Cold start mode completes in under a minute — site crawl plus a single web-grounded generation call. Deep research mode completes in minutes rather than days, even with full multi-source retrieval, embedding, clustering, and ranking. The pipeline is fully automated: brand context derivation, four-source retrieval, filtering, classification, clustering, and canonical selection all run from a single command. Most B2B SaaS brands produce 12 to 20 clusters from a starting pool of 200 to 400 raw prompts in deep research mode.
What does Indexly's prompt research output look like?
Cold start produces one CSV with twenty-five starter prompts across five topics, tagged with awareness stage and intent bucket, ready for direct import into a tracking system. Deep research produces two CSVs. The first contains one row per prompt with awareness stage, intent bucket, qualifier count, source, quality score, coverage score, and a flag indicating which prompt is canonical for its cluster. The second is a cluster-level summary showing share of volume, stage distribution, average qualifier density, and the canonical prompt for each cluster. The canonical prompt is the most representative prompt in a cluster — measured by average cosine similarity to all other cluster members — and is the one a brand would track.
How does Indexly compare to Profound and Omniscient Digital for prompt research?
Profound builds prompt research on a proprietary dataset of real user prompts captured directly from answer engines, which is powerful but locked to their data pipeline and pricing tier.

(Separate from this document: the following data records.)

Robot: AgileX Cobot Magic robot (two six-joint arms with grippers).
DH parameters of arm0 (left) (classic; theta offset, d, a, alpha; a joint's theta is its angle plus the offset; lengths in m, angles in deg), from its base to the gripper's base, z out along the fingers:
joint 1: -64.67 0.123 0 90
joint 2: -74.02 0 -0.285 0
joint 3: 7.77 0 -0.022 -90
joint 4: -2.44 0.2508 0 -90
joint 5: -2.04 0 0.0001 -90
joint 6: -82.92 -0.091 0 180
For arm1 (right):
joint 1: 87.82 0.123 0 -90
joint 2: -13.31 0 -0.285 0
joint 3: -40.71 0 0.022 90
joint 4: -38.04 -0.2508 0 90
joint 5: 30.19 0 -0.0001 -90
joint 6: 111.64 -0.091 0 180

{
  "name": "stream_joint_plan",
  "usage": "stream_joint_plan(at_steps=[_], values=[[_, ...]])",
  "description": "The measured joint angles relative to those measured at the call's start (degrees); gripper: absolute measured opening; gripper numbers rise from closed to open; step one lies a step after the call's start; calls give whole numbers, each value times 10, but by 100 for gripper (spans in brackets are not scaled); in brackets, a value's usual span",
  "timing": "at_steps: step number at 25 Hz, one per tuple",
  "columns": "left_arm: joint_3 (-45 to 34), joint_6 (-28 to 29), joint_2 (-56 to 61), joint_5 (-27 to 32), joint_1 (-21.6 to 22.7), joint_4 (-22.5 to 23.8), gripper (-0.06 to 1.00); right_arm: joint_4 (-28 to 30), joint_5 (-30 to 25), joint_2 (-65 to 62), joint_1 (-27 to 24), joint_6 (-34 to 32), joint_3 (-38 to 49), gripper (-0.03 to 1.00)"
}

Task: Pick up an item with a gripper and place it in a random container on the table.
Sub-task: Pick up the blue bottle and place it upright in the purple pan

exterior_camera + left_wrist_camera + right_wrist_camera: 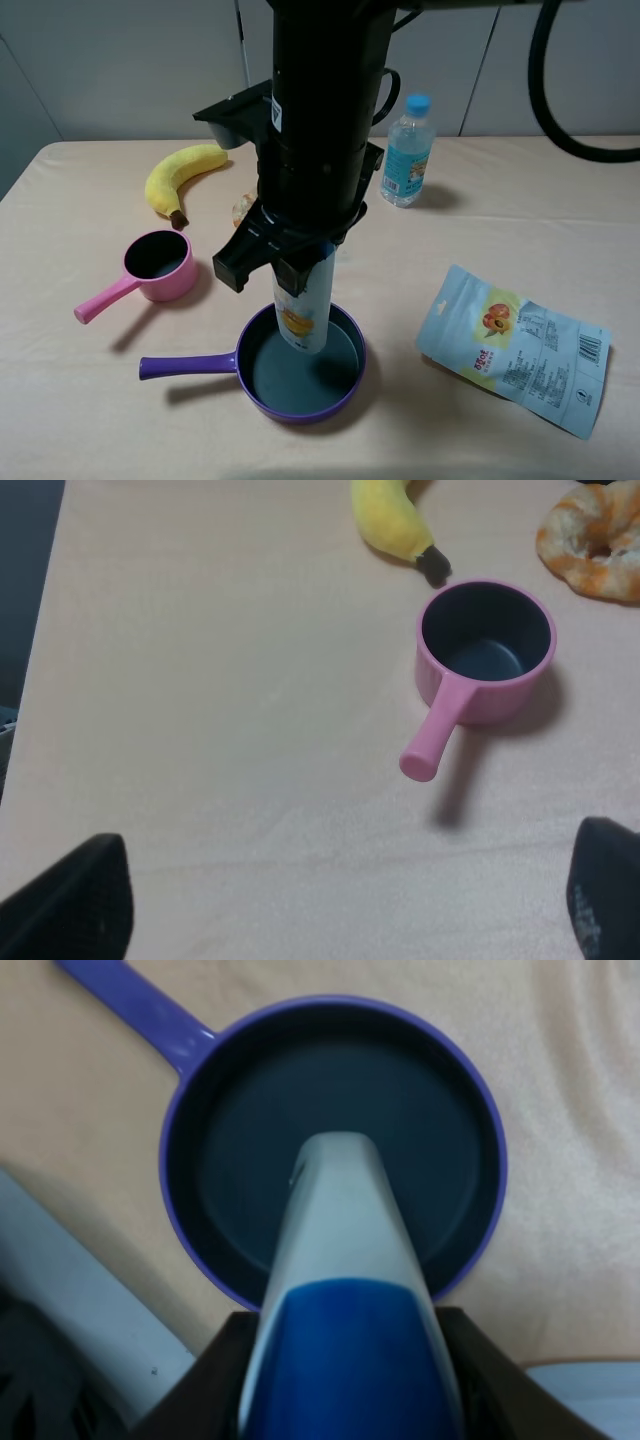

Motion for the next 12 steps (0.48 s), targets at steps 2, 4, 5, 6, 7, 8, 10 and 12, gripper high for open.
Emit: stream_joint_plan(at_steps=[2,4,5,6,7,8,10,12], values=[[0,0,0,0,0,0,87,-3,20,0,0,0,16,27],[0,0,0,0,0,0,87,-4,38,0,0,0,34,27],[0,0,0,0,0,0,87,-4,48,0,0,0,42,27],[0,0,0,0,0,0,87,-4,57,0,0,0,52,27],[0,0,0,0,0,0,87,-4,68,0,0,0,62,27],[0,0,0,0,0,0,87,-4,79,0,0,0,71,27],[0,0,0,0,0,0,87,-5,97,0,0,0,87,27],[0,0,0,0,0,0,87,-5,117,0,0,0,100,27]])
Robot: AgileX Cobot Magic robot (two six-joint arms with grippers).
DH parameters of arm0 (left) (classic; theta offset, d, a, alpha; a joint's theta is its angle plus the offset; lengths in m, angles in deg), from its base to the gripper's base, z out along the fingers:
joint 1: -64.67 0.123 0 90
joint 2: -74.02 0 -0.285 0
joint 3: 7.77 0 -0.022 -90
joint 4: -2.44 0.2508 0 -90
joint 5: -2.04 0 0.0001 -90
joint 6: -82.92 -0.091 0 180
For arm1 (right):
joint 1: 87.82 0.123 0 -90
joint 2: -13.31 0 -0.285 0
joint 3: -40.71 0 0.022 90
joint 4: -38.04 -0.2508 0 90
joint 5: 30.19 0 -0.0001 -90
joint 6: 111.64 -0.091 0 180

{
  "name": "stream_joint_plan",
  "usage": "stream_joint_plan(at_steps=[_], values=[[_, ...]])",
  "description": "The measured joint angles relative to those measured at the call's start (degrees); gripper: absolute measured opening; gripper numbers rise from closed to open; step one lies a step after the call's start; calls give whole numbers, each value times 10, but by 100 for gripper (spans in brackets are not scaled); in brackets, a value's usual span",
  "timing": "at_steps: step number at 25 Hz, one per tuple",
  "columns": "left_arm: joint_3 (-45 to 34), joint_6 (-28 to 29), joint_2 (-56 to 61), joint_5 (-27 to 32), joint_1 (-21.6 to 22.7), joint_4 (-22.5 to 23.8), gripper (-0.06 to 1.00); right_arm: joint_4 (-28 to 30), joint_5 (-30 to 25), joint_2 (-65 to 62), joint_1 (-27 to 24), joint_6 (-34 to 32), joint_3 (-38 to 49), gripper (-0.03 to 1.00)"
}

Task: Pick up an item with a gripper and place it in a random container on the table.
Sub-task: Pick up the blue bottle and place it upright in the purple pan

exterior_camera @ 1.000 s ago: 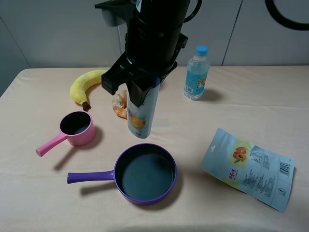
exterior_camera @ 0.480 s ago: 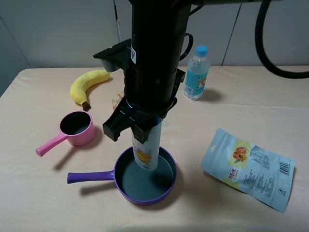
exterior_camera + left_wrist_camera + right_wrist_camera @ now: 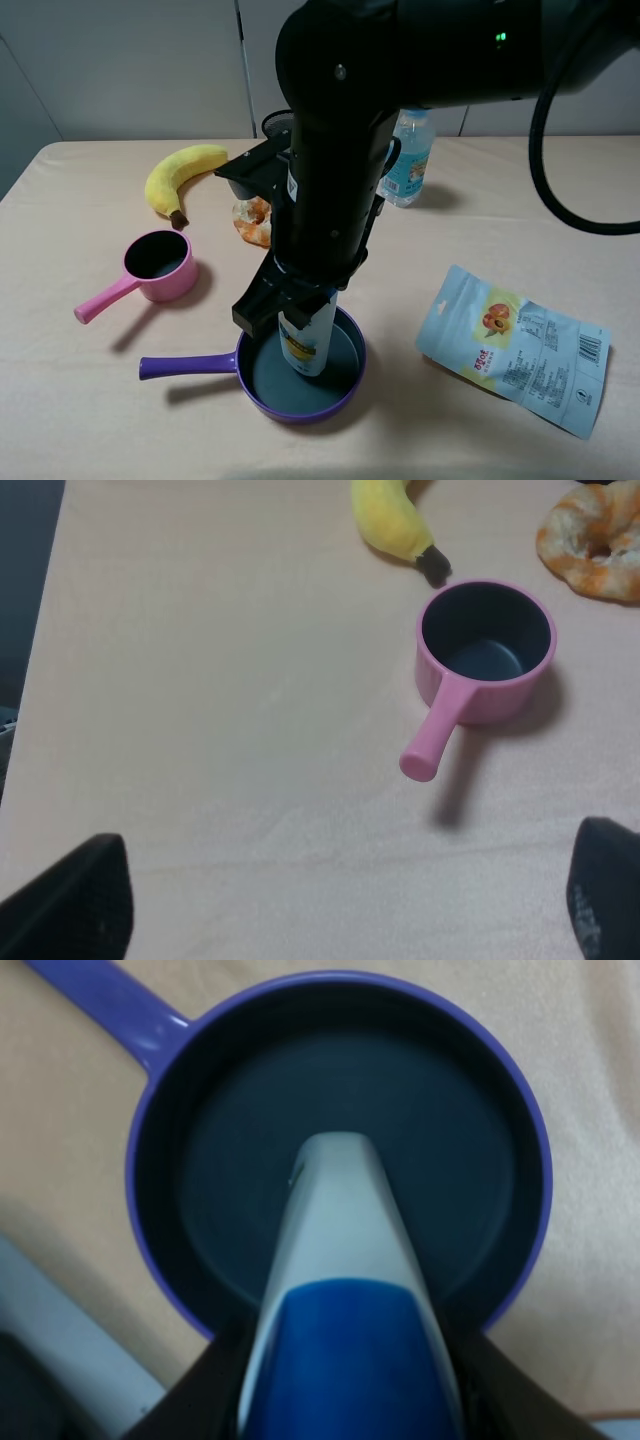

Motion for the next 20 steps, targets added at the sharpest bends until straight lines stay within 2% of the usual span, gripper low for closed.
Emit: stream_joint_plan(at_steps=[6,16,20], values=[[0,0,0,0,0,0,87,-1,41,0,0,0,29,27],[0,0,0,0,0,0,87,-1,45,0,0,0,33,27],[0,0,0,0,0,0,87,-2,45,0,0,-3,33,39]])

Omniscient Digital documented a rigorous manual methodology grounded in awareness-stage modeling, but the workflow requires a human analyst to assemble prompt sets across multiple sources over several days. Indexly compresses both approaches into a single automated pipeline that any brand can run on its own domain, with a transparent methodology, a diverse public source mix, and live web search grounding so the language model behind the synthesis observes current real-world conversation rather than relying on training data alone.